Launching in Autumn 2011, The British Newspaper Archive will make millions of pages of historical newspapers available online for the first time – unlocking a treasure trove of material for historians, researchers, genealogists, students and anyone interested in when, where and how our ancestors lived and key periods of historical interest.
The project is a partnership between the British Library and brightsolid online publishing, and aims to digitise up to 40 million pages from the UK national newspaper collection over the next ten years.
The text contained within the scanned newspapers will be fully searchable online by date, title and keywords – transforming access to material previously only available in print or microfilm.

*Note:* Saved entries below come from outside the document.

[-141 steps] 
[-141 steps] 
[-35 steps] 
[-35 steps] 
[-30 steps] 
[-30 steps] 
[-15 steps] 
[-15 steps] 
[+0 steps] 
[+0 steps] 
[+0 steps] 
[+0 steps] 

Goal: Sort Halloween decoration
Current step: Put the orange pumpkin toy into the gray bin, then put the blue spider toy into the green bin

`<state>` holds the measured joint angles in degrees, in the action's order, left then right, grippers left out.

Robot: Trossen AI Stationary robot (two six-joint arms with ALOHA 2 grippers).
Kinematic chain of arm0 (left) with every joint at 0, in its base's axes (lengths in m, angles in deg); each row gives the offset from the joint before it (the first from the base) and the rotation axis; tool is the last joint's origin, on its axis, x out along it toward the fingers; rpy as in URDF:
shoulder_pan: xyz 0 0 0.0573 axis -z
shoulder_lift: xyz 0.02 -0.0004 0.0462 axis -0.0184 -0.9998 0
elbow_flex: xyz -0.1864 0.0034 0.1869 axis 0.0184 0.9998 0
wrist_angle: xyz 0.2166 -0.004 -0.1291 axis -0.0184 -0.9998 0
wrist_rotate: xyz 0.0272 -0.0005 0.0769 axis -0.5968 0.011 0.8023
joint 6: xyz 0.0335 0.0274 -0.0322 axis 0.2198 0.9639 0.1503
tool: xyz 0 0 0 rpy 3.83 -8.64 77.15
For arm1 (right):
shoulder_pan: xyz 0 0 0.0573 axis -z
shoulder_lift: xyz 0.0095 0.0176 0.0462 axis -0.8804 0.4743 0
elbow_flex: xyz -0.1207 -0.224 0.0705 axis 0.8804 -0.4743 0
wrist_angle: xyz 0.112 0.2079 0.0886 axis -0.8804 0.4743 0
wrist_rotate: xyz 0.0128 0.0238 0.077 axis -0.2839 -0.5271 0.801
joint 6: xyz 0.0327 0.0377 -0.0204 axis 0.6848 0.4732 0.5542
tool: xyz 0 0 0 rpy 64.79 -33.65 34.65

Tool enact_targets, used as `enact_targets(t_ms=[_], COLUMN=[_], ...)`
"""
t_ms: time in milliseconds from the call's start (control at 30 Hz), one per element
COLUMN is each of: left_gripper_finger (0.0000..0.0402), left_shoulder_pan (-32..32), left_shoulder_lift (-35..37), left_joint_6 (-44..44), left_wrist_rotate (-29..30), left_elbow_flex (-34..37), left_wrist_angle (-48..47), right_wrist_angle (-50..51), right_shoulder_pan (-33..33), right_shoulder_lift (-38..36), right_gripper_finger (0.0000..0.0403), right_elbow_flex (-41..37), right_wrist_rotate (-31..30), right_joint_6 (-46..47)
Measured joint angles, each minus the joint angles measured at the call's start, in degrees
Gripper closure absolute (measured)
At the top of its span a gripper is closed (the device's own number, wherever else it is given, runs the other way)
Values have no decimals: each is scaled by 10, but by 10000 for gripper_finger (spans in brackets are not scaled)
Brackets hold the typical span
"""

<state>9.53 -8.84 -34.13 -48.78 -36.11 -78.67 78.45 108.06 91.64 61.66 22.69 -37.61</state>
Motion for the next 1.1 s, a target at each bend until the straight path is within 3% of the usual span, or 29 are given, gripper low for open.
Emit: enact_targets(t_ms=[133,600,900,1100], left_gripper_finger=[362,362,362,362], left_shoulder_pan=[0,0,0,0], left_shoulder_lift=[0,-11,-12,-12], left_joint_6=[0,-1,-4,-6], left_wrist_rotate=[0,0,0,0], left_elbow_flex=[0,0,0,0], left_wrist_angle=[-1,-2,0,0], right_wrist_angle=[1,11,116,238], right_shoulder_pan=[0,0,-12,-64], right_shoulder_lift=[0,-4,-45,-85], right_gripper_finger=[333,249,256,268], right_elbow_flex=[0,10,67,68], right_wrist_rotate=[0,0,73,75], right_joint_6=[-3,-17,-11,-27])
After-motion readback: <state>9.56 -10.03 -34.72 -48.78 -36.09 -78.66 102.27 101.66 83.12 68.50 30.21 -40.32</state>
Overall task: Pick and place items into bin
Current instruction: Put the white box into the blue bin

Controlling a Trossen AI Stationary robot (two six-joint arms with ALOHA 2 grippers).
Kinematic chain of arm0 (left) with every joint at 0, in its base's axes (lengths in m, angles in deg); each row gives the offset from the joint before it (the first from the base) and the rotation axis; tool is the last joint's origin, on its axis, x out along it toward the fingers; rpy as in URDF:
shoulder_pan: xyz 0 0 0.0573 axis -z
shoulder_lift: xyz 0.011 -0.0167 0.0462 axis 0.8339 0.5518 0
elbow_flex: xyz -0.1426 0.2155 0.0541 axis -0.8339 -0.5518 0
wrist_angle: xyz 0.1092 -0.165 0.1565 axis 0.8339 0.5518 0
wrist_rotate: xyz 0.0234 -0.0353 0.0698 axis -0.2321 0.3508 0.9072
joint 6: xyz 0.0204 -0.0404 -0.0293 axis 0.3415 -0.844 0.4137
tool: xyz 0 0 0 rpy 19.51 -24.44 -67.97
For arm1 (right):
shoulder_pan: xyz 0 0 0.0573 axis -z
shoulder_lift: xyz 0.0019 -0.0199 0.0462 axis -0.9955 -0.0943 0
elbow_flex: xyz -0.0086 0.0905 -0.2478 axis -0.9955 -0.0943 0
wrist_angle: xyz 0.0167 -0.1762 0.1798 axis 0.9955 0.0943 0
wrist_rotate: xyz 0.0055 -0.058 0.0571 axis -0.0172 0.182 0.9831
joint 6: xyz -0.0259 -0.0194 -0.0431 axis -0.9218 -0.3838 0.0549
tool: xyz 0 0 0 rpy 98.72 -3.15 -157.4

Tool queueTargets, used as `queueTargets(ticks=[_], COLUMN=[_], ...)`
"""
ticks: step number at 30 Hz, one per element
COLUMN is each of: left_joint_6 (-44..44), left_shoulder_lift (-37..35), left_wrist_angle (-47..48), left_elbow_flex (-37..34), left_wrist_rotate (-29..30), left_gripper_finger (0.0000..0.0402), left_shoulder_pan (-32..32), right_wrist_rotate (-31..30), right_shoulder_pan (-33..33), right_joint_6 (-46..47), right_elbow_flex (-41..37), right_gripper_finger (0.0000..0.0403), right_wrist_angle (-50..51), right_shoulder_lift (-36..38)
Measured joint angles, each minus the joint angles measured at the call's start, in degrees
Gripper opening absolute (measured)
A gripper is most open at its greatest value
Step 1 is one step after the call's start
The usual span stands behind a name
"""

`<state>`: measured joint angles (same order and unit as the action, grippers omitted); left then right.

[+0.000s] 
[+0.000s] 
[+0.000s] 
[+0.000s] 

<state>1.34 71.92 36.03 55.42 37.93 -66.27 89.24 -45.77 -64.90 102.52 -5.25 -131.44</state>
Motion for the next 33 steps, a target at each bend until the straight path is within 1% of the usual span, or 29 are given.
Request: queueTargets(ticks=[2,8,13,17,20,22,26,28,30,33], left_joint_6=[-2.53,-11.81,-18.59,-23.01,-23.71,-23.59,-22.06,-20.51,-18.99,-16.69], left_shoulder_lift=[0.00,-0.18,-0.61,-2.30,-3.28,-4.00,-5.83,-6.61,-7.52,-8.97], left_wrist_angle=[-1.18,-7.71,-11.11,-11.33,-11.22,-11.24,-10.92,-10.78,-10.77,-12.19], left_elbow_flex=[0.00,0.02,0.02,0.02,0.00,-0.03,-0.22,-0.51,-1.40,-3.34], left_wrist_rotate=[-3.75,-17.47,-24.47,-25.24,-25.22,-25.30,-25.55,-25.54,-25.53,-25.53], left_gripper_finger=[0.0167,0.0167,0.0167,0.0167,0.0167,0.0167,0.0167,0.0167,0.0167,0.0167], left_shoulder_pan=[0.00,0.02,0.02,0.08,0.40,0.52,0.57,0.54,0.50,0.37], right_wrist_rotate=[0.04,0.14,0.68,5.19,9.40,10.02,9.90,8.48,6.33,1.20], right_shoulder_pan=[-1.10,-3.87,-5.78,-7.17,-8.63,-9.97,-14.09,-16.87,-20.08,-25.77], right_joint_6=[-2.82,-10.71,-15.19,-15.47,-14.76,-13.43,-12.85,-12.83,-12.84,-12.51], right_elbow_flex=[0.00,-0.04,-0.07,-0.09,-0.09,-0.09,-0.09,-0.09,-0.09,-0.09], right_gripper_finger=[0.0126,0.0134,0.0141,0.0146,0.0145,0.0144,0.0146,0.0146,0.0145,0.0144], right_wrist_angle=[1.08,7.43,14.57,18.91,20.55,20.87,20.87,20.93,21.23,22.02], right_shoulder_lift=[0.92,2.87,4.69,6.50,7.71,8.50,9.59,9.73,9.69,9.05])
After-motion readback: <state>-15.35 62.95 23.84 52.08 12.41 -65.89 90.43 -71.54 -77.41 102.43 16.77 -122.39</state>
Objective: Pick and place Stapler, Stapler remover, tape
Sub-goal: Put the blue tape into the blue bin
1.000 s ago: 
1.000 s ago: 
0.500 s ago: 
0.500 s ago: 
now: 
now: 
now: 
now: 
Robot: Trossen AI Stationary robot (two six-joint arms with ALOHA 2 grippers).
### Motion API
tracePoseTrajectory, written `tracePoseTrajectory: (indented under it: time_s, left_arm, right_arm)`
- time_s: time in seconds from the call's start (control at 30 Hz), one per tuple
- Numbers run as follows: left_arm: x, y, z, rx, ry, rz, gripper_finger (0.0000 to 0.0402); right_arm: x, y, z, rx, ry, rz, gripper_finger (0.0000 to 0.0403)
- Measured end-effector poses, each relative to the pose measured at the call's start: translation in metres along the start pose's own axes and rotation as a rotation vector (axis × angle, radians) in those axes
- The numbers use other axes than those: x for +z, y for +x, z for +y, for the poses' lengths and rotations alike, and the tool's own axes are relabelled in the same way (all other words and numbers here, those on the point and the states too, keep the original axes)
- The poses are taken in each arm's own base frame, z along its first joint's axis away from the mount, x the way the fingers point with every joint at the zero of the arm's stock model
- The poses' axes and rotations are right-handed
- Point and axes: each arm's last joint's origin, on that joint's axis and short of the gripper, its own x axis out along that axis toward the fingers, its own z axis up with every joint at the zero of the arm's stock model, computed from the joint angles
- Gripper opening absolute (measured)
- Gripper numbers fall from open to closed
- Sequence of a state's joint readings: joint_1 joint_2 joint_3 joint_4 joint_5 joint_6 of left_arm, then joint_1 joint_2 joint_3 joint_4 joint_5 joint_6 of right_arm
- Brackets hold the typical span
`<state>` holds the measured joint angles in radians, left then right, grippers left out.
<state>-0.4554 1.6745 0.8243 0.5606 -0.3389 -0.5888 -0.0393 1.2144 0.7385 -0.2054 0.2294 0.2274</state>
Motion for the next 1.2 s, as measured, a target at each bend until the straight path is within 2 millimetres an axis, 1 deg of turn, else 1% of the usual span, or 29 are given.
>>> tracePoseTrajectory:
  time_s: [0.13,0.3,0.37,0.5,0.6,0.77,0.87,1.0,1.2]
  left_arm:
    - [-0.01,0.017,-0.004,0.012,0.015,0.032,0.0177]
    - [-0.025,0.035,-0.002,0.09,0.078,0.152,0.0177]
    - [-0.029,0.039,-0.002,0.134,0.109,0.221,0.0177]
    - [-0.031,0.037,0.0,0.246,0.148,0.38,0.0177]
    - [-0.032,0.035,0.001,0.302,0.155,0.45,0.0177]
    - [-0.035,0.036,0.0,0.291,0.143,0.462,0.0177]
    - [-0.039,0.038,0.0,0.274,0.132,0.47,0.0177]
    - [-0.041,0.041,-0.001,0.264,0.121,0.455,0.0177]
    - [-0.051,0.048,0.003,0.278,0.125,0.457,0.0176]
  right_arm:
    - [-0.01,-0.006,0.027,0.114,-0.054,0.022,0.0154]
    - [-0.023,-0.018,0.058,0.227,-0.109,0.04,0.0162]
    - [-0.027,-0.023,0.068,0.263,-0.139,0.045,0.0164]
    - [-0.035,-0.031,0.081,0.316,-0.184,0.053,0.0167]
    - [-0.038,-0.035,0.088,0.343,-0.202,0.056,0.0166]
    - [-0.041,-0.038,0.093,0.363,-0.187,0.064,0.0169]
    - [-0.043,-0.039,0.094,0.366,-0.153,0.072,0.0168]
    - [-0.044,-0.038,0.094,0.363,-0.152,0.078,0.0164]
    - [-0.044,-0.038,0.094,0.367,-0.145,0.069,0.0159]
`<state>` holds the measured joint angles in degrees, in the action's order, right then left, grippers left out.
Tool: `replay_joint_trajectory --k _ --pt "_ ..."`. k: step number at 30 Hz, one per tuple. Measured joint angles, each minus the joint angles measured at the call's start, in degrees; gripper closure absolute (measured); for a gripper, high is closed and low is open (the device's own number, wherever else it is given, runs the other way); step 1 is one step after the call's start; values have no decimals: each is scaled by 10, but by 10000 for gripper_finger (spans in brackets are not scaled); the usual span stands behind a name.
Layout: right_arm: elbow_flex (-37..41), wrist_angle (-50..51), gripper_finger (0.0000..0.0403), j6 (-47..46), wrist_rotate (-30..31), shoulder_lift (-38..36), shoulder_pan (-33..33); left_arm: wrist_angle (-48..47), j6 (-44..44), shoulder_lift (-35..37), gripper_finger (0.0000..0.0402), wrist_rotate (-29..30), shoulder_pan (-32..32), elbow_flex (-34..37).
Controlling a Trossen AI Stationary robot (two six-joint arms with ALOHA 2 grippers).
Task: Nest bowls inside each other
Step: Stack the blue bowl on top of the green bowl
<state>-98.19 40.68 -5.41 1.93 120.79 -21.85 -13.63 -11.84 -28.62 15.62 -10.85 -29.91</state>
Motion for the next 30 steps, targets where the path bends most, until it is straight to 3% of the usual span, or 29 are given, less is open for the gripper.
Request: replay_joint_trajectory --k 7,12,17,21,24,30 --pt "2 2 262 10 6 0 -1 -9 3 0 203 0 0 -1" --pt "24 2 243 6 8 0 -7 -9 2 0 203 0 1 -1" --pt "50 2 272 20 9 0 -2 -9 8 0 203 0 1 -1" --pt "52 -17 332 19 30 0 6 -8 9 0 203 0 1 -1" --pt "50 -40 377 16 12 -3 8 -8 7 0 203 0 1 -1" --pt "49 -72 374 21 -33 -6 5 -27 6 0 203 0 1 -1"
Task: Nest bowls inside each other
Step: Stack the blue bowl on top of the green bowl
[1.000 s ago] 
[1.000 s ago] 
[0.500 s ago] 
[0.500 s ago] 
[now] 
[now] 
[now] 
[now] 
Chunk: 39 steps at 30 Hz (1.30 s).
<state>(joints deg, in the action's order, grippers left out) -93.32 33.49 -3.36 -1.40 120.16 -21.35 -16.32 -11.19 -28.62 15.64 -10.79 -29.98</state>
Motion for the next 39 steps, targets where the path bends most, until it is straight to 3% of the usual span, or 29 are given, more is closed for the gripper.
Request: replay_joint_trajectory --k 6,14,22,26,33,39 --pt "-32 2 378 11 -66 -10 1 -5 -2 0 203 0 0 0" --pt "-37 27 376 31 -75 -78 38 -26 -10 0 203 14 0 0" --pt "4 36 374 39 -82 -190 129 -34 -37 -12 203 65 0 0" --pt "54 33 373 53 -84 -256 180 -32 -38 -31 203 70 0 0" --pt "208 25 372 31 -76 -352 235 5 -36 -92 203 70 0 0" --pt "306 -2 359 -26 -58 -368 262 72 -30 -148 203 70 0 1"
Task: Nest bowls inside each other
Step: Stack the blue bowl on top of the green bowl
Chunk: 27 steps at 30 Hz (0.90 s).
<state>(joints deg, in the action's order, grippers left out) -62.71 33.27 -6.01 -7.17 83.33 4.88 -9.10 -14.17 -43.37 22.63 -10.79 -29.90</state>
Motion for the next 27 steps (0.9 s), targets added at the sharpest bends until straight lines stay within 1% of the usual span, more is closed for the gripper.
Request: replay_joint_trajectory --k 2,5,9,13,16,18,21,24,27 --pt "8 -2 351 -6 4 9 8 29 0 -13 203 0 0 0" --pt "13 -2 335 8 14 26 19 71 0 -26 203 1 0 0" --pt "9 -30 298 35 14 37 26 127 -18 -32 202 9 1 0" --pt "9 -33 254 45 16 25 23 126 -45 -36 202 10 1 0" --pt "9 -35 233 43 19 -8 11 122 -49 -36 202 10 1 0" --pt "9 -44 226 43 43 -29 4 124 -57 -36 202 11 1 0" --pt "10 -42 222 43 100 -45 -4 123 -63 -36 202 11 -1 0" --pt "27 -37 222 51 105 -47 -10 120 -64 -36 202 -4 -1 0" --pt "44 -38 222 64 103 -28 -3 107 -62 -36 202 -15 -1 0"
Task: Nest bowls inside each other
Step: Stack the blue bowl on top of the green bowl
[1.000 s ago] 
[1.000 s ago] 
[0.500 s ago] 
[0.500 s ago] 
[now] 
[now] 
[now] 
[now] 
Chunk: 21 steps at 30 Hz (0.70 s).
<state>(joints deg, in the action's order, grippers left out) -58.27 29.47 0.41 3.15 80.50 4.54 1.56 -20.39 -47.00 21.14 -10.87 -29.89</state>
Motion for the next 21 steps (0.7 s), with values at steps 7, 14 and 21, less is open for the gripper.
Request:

Scanning is undertaken using five Zeutschel A0 scanners creating very high quality digital images of 400dpi in 24bit colour. Some of the newspapers already scanned have resulted in single page image files being as large as 400MB! This is due to the very large (physical) size of the original newspaper pages, particularly around the turn of the nineteenth century.
The scanned page images are then converted to a JPEG2000 format for archive purposes. The image files are also run through an optical character recognition (OCR) process which creates the electronic text. This process involves segmenting each page into classified zones to aid searching. Finally the output OCR text is indexed in a large database and presented to the users via the new website, due to launch later this year.
More than 1 million pages of pre-1900 newspapers will be available at launch, building to 4 million digitised pages over the next 2 years.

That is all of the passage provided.